Dr. Isabel Jones, of the Biological and Environmental Sciences Department at Scotland’s Stirling University, has found the environmental impact of hydropower generation in the Amazon may be greater than predicted.
Study Finds Impact of Amazonian Hydropower Underestimated

The study, published in PLOS ONE journal, suggests that current estimates fail to consider the full impact of forest fragmentation.

The team studied lianas – long-stemmed woody vines, like those used by Tarzan – within the Balbina hydroelectric dam in Brazil.

Lianas compete with trees for resources such as water and light. In some areas, lianas outnumber trees - causing the growth of low biomass liana-dominated forests. This can lead to animal food sources changing or disappearing while also lessening the ability of the forest to uptake and store carbon – vital for maintaining the global carbon balance.

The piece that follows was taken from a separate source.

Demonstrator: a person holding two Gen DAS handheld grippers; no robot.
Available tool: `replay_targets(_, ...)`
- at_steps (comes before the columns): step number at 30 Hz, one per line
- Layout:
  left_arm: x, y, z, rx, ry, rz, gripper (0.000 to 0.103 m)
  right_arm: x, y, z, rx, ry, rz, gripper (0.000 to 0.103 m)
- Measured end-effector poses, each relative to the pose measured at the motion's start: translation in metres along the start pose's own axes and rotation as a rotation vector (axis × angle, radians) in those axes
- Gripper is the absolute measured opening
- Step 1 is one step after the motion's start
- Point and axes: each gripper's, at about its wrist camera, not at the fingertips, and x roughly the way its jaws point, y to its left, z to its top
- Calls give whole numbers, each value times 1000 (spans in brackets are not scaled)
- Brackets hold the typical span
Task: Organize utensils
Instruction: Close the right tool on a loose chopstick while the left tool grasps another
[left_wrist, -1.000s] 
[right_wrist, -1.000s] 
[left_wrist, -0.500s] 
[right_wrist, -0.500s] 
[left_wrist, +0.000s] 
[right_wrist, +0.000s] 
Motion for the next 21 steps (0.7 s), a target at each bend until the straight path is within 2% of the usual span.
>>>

In areas where tropical forests have been split into smaller pieces, or fragmented, for agriculture or other land uses, lianas outnumber trees.

Hydropower generation in Amazonia is one cause of fragmentation with large swathes of forests left flooded when dams are closed, transforming former hilltops into islands.

The study reveals for the first time that a dam-induced landscape can result in lianas dominating the tree population, as witnessed in other disturbed tropical forest systems

Dr Jones said, “If lianas are being favored in this dam-induced landscape, then the biodiversity and carbon losses associated with tropical hydropower could be greater than expected. This is due to the potential increased loss of tree biomass, due to liana-tree competition, as lianas have lower biomass relative to trees.”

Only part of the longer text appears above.